A A A

Wenn der Körper mit sich selbst kämpft

Vitamin D kann Einfluss auf unser Immunsystem haben. Das Immunsystem wird dann aktiv, wenn Fremdkörper in unseren Organismus eindringen: Im Idealfall erkennt es Viren und Bakterien und macht die Eindringlinge unschädlich. Aus bislang ungeklärten Gründen verwechselt das Abwehrsystem bei manchen Menschen körpereigenes Gewebe mit Krankheitserregern. Es beginnt, Teile des eigenen Körpers zu bekämpfen.
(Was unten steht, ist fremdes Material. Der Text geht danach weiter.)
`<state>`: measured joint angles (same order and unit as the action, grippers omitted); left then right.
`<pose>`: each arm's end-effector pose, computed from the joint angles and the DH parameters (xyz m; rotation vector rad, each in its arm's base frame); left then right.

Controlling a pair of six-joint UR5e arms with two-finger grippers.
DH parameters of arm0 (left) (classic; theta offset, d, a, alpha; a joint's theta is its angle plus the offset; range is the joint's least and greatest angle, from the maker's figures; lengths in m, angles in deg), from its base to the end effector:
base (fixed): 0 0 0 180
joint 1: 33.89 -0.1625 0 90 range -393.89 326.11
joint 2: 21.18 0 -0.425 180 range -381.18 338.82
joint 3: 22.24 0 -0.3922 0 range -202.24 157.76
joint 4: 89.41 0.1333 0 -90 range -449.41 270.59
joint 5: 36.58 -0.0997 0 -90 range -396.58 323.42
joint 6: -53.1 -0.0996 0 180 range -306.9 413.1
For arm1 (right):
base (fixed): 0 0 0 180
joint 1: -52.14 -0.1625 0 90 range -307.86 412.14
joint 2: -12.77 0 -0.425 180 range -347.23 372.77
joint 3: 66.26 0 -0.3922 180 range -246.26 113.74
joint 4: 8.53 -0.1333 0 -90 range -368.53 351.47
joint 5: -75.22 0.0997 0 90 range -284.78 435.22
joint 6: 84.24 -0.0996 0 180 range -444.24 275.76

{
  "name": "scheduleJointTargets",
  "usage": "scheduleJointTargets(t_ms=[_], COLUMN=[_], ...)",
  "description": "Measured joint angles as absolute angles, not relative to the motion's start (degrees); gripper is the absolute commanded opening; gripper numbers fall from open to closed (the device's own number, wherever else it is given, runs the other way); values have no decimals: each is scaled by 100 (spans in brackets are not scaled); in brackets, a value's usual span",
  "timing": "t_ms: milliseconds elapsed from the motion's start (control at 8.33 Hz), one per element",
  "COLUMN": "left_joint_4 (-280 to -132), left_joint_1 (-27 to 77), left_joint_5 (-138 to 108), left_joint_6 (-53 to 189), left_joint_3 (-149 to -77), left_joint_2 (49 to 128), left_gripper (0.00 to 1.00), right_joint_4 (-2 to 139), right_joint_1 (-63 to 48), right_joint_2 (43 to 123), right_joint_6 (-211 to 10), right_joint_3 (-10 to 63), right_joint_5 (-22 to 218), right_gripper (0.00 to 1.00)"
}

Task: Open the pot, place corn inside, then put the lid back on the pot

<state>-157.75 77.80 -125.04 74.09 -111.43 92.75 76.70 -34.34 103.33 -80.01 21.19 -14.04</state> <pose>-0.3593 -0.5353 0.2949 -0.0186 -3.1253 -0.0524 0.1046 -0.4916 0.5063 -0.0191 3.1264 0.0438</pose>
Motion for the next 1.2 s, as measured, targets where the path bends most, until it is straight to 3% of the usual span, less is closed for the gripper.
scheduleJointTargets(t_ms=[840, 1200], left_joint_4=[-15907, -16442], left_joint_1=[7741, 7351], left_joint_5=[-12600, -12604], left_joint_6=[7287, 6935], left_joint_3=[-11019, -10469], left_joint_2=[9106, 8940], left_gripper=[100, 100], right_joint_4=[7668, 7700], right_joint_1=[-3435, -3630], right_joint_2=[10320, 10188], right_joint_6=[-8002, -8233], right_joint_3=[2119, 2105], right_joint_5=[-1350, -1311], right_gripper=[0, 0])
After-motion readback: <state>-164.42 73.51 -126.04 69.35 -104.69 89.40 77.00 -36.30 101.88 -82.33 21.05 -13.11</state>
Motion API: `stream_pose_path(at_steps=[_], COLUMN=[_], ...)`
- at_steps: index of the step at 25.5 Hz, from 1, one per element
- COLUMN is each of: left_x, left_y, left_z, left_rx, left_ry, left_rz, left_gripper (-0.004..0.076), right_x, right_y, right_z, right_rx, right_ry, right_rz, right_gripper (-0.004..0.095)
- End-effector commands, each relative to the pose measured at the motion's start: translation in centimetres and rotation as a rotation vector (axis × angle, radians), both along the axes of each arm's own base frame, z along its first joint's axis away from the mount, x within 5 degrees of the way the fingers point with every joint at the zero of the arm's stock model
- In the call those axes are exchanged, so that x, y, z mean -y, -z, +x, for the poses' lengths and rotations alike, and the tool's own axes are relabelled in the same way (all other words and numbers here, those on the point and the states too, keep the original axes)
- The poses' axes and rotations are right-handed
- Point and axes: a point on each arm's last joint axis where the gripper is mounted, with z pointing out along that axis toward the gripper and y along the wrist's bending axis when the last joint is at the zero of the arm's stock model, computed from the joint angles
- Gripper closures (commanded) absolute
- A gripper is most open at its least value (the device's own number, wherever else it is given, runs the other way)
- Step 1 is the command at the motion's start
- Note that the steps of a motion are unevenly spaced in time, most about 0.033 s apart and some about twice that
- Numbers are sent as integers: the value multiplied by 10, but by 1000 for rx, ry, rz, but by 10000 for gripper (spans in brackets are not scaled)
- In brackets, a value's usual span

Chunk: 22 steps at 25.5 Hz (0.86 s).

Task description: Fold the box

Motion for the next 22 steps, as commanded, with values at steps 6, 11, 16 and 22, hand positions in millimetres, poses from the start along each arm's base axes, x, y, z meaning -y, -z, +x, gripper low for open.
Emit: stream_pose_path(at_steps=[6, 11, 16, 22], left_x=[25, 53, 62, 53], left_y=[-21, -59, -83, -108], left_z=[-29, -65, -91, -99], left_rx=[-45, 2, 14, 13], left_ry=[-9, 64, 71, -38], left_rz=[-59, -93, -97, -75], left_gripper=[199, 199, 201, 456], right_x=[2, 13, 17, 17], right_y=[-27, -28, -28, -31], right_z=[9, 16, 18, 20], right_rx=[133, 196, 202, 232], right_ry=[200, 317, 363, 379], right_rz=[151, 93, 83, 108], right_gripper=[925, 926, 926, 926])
Mediziner sprechen in diesen Fällen von Autoimmunerkrankungen.

Autoimmunerkrankungen

Die Zahl der Menschen, die an einer Autoimmunerkrankung leiden, nimmt stetig zu. Überdurchschnittlich häufig sind Frauen zwischen 20 und 45 Jahren betroffen. Die Ursachen dafür sind noch unbekannt. Sicher ist jedoch: Bei verschiedenen Autoimmunerkrankungen, wie Morbus Crohn (chronisch-entzündliche Darmerkrankung), chronischer Polyarthritis (fortschreitende Gelenkzerstörung) oder Multipler Sklerose, konnte ein klarer statistischer Zusammenhang mit Vitamin-D-Mangel nachgewiesen werden. Damit spielt die ausreichende Versorgung mit dem „Sonnenvitamin“ auch in der Prophylaxe von Autoimmunerkrankungen eine Rolle.

Allergien

Allergien folgen einem ähnlichen Muster wie Autoimmunerkrankungen. Auch sie basieren auf einer Fehlleistung des Immunsystems. Allerdings werden sie hervorgerufen, weil unser Abwehrsystem normale Stoffe, wie Blütenpollen oder Bestandteile in Nahrungsmitteln, als Schadstoffe klassifiziert und angreift. Vitamin D entfaltet auch hier positive Wirkungen. So kann das „Sonnenvitamin“ zu einer Hemmung der IgE-Produktion (Immunglobulin E) in den Immunzellen führen. Die Entzündungsreaktionen nehmen ab und der betroffene Patient fühlt sich besser. Der nachhaltige Effekt, den eine Steroidtherapie erzielt, wird allerdings durch Vitamin-D-Gabe allein nicht erreicht.

Wussten Sie´s?

Die Sonne gibt den Anstoß, danach ist unser Körper dran: Bevor Vitamin D seine Aufgaben erfüllen kann, muss es in der Leber und den Nieren in seine aktive Form umgewandelt werden. Mediziner sprechen vom 1,25-OH-Vitamin-D3. Was kompliziert klingt, hat konkrete Auswirkungen. Ist die Vitamin-D-Produktion gehemmt, drohen nicht nur typische Winter-Erkrankungen wie Erkältung und Grippe, sondern auch schwerwiegendere Folgen.